## TO DO
Set the data down exactly as it stands, and keep its pictures out.

## RAW DATA
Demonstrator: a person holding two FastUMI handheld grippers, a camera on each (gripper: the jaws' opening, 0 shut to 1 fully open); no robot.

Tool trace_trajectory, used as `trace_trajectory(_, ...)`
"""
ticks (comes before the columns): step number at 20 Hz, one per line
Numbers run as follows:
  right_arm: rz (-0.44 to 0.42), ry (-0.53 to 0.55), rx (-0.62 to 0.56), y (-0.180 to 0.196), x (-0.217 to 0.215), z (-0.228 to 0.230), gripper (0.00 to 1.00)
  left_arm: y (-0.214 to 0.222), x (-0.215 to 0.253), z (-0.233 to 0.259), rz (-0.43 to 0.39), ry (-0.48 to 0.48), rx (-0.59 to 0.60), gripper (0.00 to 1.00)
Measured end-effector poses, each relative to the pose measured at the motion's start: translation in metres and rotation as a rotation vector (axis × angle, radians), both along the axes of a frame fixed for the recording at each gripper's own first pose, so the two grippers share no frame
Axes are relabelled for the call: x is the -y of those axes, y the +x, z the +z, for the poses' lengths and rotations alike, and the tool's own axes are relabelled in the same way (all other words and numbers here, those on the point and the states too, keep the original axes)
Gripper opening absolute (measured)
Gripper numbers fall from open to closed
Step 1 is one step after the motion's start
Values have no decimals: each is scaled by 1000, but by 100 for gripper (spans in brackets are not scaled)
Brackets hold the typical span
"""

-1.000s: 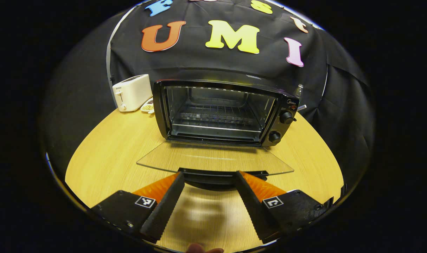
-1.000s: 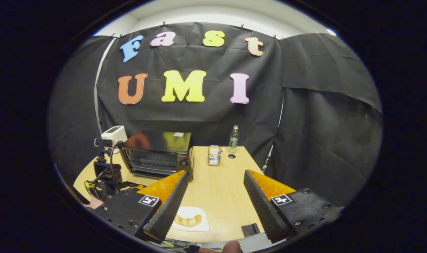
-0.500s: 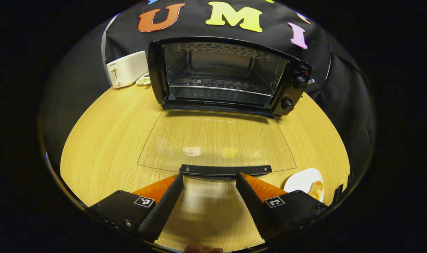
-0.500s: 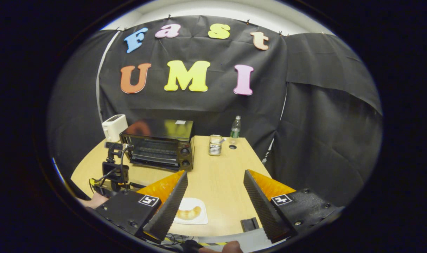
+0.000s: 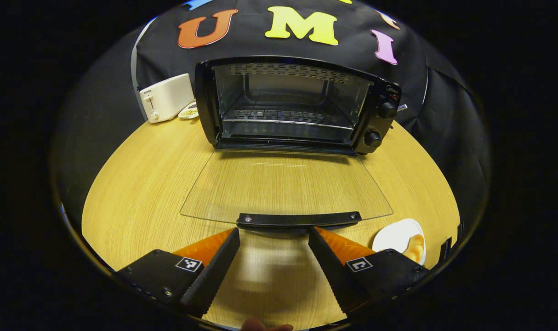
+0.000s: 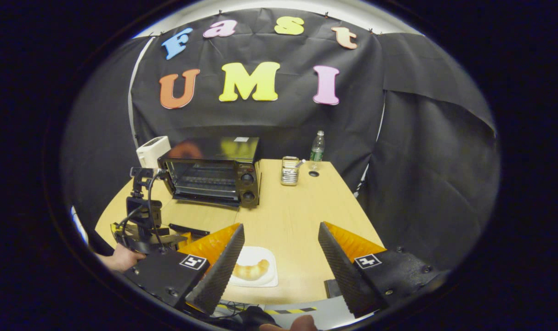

## FINISHED EXERCISE
Demonstrator: a person holding two FastUMI handheld grippers, a camera on each (gripper: the jaws' opening, 0 shut to 1 fully open); no robot.

Tool trace_trajectory, used as `trace_trajectory(_, ...)`
"""
ticks (comes before the columns): step number at 20 Hz, one per line
Numbers run as follows:
  right_arm: rz (-0.44 to 0.42), ry (-0.53 to 0.55), rx (-0.62 to 0.56), y (-0.180 to 0.196), x (-0.217 to 0.215), z (-0.228 to 0.230), gripper (0.00 to 1.00)
  left_arm: y (-0.214 to 0.222), x (-0.215 to 0.253), z (-0.233 to 0.259), rz (-0.43 to 0.39), ry (-0.48 to 0.48), rx (-0.59 to 0.60), gripper (0.00 to 1.00)
Measured end-effector poses, each relative to the pose measured at the motion's start: translation in metres and rotation as a rotation vector (axis × angle, radians), both along the axes of a frame fixed for the recording at each gripper's own first pose, so the two grippers share no frame
Axes are relabelled for the call: x is the -y of those axes, y the +x, z the +z, for the poses' lengths and rotations alike, and the tool's own axes are relabelled in the same way (all other words and numbers here, those on the point and the states too, keep the original axes)
Gripper opening absolute (measured)
Gripper numbers fall from open to closed
Step 1 is one step after the motion's start
Values have no decimals: each is scaled by 1000, but by 100 for gripper (spans in brackets are not scaled)
Brackets hold the typical span
"""

-1.000s: 
-1.000s: 
-0.500s: 
-0.500s: 
+0.000s: 
+0.000s: 

Nothing else remains in this exercise.